Asked by Nathaniel Turner almost 6 years ago

Depends on the language, I suppose. We're talking mutable array passed by reference, so I'm thinking C and I'm thinking strings passed in.

I am not going to do your homework for you, but if my assumptions above are correct, here are some hints to get you thinking in the right direction.

  • There are existing built-in ways to join strings. Use those if you are allowed. Even finding out how you find this out is a useful skill to develop.
  • If you are expected to do the actual concatenation of strings yourself (which you might be if this is a basic exercise), understand how you know a string is over in C.
  • Look at all the parts that go into a for loop and think about what each one really does: this is about getting past looking at the for syntax as a monolithic blob.
Let me know how it goes!

How do programmers deal with wrist problems?

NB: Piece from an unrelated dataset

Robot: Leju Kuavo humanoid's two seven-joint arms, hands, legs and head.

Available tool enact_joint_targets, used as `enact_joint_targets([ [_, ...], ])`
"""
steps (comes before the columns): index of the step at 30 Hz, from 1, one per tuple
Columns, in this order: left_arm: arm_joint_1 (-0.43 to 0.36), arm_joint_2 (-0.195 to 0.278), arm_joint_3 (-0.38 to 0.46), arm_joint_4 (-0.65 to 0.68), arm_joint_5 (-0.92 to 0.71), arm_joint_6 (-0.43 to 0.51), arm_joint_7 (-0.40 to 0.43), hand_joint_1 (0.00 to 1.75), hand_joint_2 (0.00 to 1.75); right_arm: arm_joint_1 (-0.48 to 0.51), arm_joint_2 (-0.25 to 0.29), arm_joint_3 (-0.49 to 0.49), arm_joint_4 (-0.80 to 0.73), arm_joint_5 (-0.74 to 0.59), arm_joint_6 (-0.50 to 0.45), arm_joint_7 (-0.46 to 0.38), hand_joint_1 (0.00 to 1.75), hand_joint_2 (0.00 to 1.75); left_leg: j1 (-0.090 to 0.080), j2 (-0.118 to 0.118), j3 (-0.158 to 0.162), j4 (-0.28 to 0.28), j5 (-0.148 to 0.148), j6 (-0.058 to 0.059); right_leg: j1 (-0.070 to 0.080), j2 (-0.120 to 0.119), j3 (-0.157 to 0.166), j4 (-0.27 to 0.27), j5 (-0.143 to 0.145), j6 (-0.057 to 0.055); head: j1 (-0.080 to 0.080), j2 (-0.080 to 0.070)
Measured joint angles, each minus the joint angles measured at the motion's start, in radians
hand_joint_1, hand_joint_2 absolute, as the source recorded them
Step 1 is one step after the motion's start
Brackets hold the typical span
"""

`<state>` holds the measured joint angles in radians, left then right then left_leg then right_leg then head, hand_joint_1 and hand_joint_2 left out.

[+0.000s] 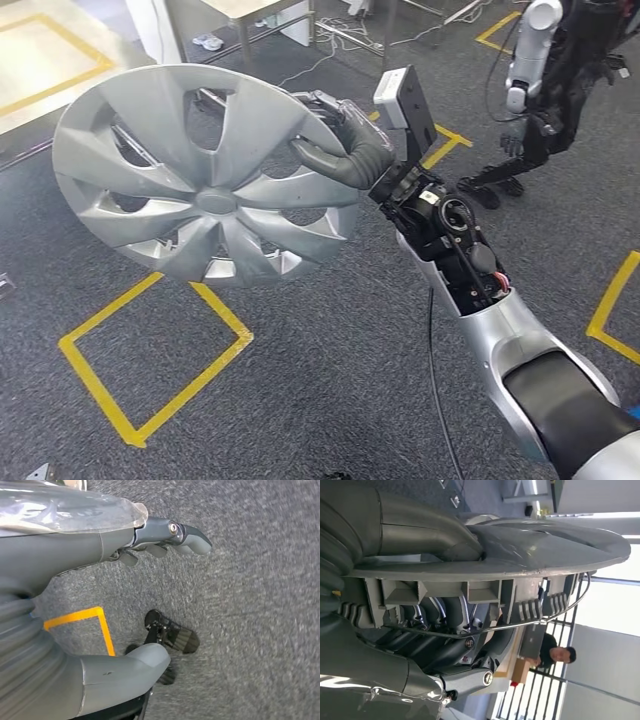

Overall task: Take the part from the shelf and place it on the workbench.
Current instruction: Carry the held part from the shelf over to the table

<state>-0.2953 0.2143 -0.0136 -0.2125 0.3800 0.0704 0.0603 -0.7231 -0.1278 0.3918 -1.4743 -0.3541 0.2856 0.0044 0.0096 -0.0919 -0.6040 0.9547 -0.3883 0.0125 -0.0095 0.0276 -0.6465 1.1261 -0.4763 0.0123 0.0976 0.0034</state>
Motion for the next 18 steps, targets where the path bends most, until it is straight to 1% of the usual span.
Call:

I am itnerested in learning but my wrists having been having tingling and soreness problems for years, despite being very healthy.

Asked by JackKelly almost 6 years ago

Hate to do this, but I'm going to have to cop out and suggest you ask a professional about this. Luckily for me, even though I've been programming for decades, I'm apparently not prone to RSIs.

(RSI = "repetitive stress injury", meaning carpal tunnel syndrome and whatnot).

What's the difference between a programmer, a developer, and a software engineer?

Asked by Artamus about 6 years ago

"Programmer" and "developer" are pretty much synonyms, and refer to anyone who writes code, whether for love or money. "Software engineer" implies that the subject programs for a living, and that they've mastered what we call "programming in the large." What that latter refers to is the fact that making a large software system is not the same as making a small system, only with more of it. There are certain techniques and principles that help prevent a big system from becoming a giant unmaintainable mess, and a "software engineer" should ideally be competent in those.